Transcribe exactly everything in the data below from the line containing "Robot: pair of" down to the line containing "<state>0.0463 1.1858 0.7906", both lines included and nothing further.
= Beginning of Section =
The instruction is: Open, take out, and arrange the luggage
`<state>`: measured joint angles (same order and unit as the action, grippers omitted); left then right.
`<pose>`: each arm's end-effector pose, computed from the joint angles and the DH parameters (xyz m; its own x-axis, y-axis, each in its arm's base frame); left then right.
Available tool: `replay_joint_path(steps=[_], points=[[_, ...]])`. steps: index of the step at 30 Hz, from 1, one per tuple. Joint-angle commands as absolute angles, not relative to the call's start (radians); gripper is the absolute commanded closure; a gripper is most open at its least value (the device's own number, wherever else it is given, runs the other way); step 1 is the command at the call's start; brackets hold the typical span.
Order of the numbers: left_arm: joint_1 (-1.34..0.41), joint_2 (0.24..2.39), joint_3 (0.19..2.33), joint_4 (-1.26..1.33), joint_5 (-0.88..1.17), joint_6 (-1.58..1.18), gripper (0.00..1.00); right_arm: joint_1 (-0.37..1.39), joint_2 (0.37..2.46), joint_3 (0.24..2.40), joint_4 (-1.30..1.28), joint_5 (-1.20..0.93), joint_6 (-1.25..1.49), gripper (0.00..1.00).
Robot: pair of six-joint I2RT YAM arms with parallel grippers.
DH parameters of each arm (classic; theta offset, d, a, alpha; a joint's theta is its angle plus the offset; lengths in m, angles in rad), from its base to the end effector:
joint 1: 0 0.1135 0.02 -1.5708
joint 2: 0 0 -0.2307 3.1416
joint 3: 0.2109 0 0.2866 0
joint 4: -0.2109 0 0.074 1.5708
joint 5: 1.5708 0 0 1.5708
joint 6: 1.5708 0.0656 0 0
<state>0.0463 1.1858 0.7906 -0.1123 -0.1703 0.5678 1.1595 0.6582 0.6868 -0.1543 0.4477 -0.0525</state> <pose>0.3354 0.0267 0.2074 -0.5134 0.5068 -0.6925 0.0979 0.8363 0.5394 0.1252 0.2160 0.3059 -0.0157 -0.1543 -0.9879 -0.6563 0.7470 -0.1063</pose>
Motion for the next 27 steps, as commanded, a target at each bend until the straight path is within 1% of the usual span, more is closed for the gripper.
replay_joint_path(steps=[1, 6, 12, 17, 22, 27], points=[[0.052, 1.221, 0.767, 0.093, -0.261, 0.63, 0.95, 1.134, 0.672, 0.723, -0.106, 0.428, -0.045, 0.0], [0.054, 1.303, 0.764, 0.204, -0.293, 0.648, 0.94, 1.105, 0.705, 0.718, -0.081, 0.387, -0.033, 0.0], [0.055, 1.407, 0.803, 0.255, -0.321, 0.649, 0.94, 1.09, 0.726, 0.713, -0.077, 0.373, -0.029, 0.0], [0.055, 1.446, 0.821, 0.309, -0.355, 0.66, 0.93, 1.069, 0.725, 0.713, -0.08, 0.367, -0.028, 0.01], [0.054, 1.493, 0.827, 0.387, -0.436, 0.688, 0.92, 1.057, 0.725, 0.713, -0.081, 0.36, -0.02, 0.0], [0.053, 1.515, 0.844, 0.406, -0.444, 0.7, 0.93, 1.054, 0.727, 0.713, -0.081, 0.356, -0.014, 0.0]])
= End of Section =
* **Response**
Robot: pair of six-joint I2RT YAM arms with parallel grippers.
DH parameters of each arm (classic; theta offset, d, a, alpha; a joint's theta is its angle plus the offset; lengths in m, angles in rad), from its base to the end effector:
joint 1: 0 0.1135 0.02 -1.5708
joint 2: 0 0 -0.2307 3.1416
joint 3: 0.2109 0 0.2866 0
joint 4: -0.2109 0 0.074 1.5708
joint 5: 1.5708 0 0 1.5708
joint 6: 1.5708 0.0656 0 0
<state>0.0463 1.1858 0.7906 -0.1123 -0.1703 0.5678 1.1595 0.6582 0.6868 -0.1543 0.4477 -0.0525</state> <pose>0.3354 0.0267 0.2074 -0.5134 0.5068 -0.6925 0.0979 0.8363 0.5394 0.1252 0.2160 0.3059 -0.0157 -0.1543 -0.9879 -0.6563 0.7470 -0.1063</pose>

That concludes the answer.